* [Extracted data entries]:
● ● ● ● ● ● ●

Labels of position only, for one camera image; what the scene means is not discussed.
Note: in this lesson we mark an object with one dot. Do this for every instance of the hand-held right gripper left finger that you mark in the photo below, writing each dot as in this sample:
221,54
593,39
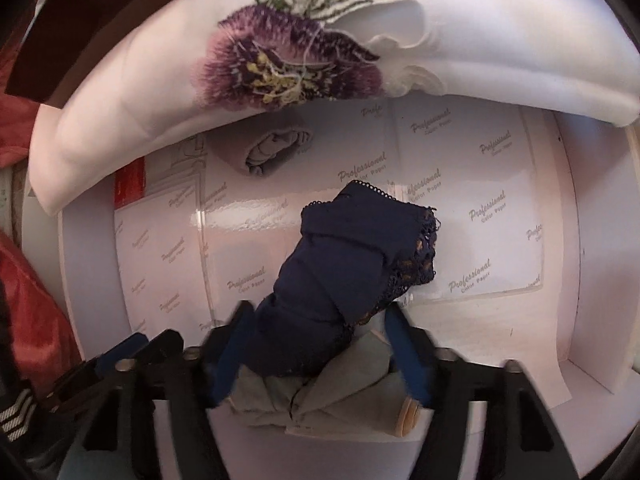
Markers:
232,345

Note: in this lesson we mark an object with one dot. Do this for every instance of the white wardrobe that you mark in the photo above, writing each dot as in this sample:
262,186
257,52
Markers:
595,240

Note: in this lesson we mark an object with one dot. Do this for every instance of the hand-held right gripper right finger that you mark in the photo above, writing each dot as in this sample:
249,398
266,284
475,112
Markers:
407,355

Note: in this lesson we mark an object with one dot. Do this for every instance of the red hanging garment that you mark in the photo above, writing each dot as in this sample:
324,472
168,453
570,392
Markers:
30,300

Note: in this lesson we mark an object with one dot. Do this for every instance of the navy lace underwear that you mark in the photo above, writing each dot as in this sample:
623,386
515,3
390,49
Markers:
325,285

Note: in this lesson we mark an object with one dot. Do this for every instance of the pale grey rolled cloth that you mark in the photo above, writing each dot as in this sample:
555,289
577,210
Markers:
265,152

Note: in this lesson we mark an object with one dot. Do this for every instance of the light blue-grey cloth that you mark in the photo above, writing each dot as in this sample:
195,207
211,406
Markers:
345,390

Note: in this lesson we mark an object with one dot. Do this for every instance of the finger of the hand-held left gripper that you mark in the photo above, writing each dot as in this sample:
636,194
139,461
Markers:
120,352
162,342

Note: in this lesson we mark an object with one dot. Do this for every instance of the white floral quilt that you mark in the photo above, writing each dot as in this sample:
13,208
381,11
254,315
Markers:
475,35

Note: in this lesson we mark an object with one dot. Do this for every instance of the stack of printed paper sheets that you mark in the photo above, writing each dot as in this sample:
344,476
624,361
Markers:
490,240

● ● ● ● ● ● ●

* [ACTIVITY]: Lines above that include the string "right" need to be copied.

* [PROBLEM SOLUTION]:
Note: in this lesson we mark an object with one dot. Do this for every instance of the hand-held right gripper left finger that you mark in the photo below, writing each dot as in this sample:
Note: in this lesson we mark an object with one dot. Do this for every instance of the hand-held right gripper right finger that you mark in the photo above, writing each dot as in this sample:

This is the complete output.